When a recall alert is received at SPS both voluntary from a seller and involuntary through the F.D.A. through MAUDE Database ( http://www.accessdata.fda.gov/scripts/cdrh/cfdocs/cfmaude/search.cfm ) we immediately load it into our system to contact our second party buyers.

Please contact SPS for instructions on returning recalled products.

Shipping & Delivery

All orders are shipped UPS Ground unless expedited shipment is requested or required. UPS Ground shipments are 2-5 day delivery. Customers who have provide or will be providing FedEx or UPS account numbers will be billed directly by the carrier. SPS does not charge a handling fee. Facilities using their own shipping accounts are responsible for the fees and under no circumstances is SPS responsible for any charges or fees. All orders ship F.O.B. – SPS

All orders after 4:30PM Eastern Standard Time will be shipped next day unless noted. SPS is not responsible for delays in shipping due to orders arriving after 4:30PM Eastern Standard Time.

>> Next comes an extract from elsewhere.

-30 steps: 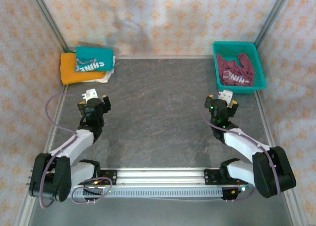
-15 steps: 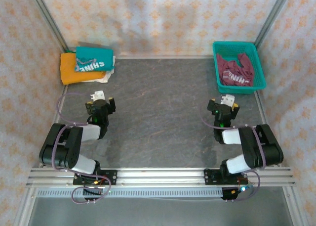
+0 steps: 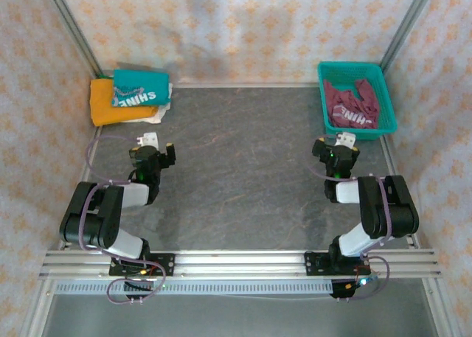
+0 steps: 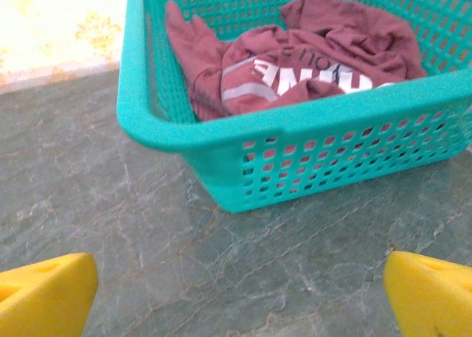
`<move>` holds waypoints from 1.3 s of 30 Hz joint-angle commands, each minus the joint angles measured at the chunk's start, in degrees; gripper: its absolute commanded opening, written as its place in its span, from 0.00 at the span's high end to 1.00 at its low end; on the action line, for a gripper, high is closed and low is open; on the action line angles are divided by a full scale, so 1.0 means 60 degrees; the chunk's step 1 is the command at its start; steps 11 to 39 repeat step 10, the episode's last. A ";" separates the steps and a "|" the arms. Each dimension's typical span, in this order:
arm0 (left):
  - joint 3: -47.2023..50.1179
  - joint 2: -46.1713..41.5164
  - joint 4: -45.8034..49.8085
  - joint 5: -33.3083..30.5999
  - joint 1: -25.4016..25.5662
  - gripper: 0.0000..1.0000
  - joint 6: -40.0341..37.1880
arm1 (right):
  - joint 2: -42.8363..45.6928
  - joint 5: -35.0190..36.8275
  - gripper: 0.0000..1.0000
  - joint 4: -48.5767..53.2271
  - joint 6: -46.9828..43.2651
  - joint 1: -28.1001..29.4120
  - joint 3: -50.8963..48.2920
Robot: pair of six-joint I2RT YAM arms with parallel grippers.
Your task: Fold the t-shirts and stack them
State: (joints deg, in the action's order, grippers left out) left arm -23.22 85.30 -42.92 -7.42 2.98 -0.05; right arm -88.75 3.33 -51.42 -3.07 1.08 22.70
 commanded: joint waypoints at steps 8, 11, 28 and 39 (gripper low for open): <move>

Each order is packaged with care and proper provisions in such a way that:

  1. Item identifications are not lost.

  2. Items are not contaminated.

  3. Items are insulated from breakage.

  4. Items are not subjected to unacceptable degrees of heat, cold, light, moisture, or other adverse influences.

Returns & Replacements

Terms of Sale: In the event there is an issue with your order, contact your sales representative for a Return Merchandise Authorization, otherwise known as an "RMA". Returns will not be accepted without Approval. Returns: In the event of a facility ordering error, items must be returned in the condition they were shipped for a credit less a 10% restocking fee within14 days of delivery. Return shipping is the responsibility of Buyer. Recalls: Item(s) purchased that are subject to an FDA or Manufacturer recall, whether voluntary or involuntary, will be replaced with a non-recalled item at no charge. If supply is unavailable, SPS will issue in the form of credit upon return of item(s). Return shipping is the responsibility ot the Seller. Defective/Damaged: In the event an item is Defective upon opening/use, Buyer will contact Sales Representative. ------ In the event an item is damaged upon arrival, Seller will replace the item at their expense. If supply is unavailable, Seller will issue a full credit. Credit is Valid for 1 year upon issue.